The computerized cognitive tasks included the Two-Letter Search, Logical Reasoning, Two-Back, and Three-Back Tasks. Testing began 10 min after the end of gum chewing and lasted about 25 min. The order of tasks was either: (1) Two-Back–Two-Letter Search–Logical Reasoning–Three-Back–Two-Letter Search–Logical Reasoning; or (2) Three-Back–Two-Letter Search–Logical Reasoning–Two-Back–Two-Letter Search–Logical Reasoning. The order of these two series was counterbalanced across participants, but kept constant for each participant.

Two of these tasks, the Two-Letter Search Task and the Logical Reasoning Task, were selected because of their reported sensitivity to nicotine withdrawal and subsequent acute nicotine administration (Snyder et al. 1989; Snyder and Henningfield 1989). The two others, the Two-Back and Three-Back Tasks, were included, because they test working memory, which is reportedly influenced by acute exposure to nicotine in animals and humans (Heishman et al. 1994; Levin et al. 1997; Levin 1992; Decker et al. 1995).

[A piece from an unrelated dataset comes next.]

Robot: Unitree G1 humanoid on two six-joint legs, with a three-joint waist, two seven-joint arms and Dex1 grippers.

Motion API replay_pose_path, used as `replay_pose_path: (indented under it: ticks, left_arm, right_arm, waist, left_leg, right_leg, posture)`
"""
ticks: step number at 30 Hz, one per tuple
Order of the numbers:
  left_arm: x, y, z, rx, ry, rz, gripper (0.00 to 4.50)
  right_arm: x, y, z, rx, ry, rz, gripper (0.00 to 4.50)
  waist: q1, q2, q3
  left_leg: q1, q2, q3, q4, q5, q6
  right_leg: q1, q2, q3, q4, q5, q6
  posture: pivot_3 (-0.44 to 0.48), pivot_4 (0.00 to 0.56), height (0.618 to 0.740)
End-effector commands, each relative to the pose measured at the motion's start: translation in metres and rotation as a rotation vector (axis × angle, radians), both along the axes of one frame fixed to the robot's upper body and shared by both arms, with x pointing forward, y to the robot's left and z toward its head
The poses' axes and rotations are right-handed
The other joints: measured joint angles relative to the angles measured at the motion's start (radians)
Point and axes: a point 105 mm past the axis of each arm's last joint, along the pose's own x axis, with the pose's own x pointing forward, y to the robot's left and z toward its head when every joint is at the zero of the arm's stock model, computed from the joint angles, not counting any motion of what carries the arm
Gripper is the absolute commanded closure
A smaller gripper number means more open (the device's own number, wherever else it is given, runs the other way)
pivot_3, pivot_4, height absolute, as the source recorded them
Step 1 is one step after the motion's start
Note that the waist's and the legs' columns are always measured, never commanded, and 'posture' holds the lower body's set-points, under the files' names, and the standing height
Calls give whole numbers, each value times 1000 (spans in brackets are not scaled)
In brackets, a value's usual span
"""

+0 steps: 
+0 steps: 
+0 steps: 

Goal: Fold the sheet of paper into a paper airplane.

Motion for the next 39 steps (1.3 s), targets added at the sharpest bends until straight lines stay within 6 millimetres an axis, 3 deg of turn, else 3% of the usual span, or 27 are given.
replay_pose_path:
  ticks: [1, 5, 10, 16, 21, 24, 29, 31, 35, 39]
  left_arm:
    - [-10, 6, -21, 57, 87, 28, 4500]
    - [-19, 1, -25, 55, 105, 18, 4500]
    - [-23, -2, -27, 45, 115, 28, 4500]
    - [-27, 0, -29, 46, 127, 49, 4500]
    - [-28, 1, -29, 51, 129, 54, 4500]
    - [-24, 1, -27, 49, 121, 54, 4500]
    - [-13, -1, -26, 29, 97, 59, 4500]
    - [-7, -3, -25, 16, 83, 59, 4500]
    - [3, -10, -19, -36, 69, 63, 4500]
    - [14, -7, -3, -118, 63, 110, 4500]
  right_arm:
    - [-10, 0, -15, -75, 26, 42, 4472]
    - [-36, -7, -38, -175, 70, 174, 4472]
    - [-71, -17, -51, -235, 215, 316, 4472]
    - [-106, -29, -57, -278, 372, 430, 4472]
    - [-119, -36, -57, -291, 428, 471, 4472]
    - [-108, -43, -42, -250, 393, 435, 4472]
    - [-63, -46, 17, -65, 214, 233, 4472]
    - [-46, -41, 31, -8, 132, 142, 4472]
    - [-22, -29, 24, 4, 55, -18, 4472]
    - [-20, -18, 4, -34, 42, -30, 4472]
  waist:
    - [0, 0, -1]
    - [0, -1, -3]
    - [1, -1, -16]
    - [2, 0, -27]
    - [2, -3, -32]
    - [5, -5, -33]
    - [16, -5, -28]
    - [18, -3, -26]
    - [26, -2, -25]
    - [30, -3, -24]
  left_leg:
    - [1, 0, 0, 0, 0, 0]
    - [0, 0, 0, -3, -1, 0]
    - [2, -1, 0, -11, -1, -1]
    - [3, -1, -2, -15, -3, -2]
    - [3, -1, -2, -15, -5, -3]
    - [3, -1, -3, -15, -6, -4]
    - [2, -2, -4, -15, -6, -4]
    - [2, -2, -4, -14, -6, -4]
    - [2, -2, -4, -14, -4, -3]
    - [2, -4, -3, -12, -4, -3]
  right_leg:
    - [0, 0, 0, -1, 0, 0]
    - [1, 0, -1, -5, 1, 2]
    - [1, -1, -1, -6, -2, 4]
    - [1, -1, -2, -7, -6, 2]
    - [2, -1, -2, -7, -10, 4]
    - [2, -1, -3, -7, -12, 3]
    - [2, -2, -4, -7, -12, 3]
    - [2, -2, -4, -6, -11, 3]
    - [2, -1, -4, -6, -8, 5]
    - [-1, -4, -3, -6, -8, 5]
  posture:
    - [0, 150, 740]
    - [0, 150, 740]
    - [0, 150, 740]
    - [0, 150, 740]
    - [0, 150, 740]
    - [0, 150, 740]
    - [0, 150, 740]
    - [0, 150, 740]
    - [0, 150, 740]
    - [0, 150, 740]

The Two-Letter Search Task assesses visual scanning and recognition abilities and consists of 20 trials. Each trial requires determination of whether two target letters appear in a series of 20 letters presented below the target letters. The 20-letter series could contain neither, one, or both of the target letters. This task is about 2-min long and measures focused attention.

The Logical Reasoning Task, adapted from Baddeley (1968), is a 3-min exercise in transformational grammar and measures verbal information processing. It comprises 32 trials, each of which presents the letter pair “AB” or “BA” and below it, a statement (e.g., B is not preceded by A) that correctly or incorrectly describes the order of the letters. The participant is instructed to determine whether the statement is true or false. The Two-Letter Search Task and Logical Reasoning Task were each administered twice (see order above). The averages of performance on the tasks were used for analysis.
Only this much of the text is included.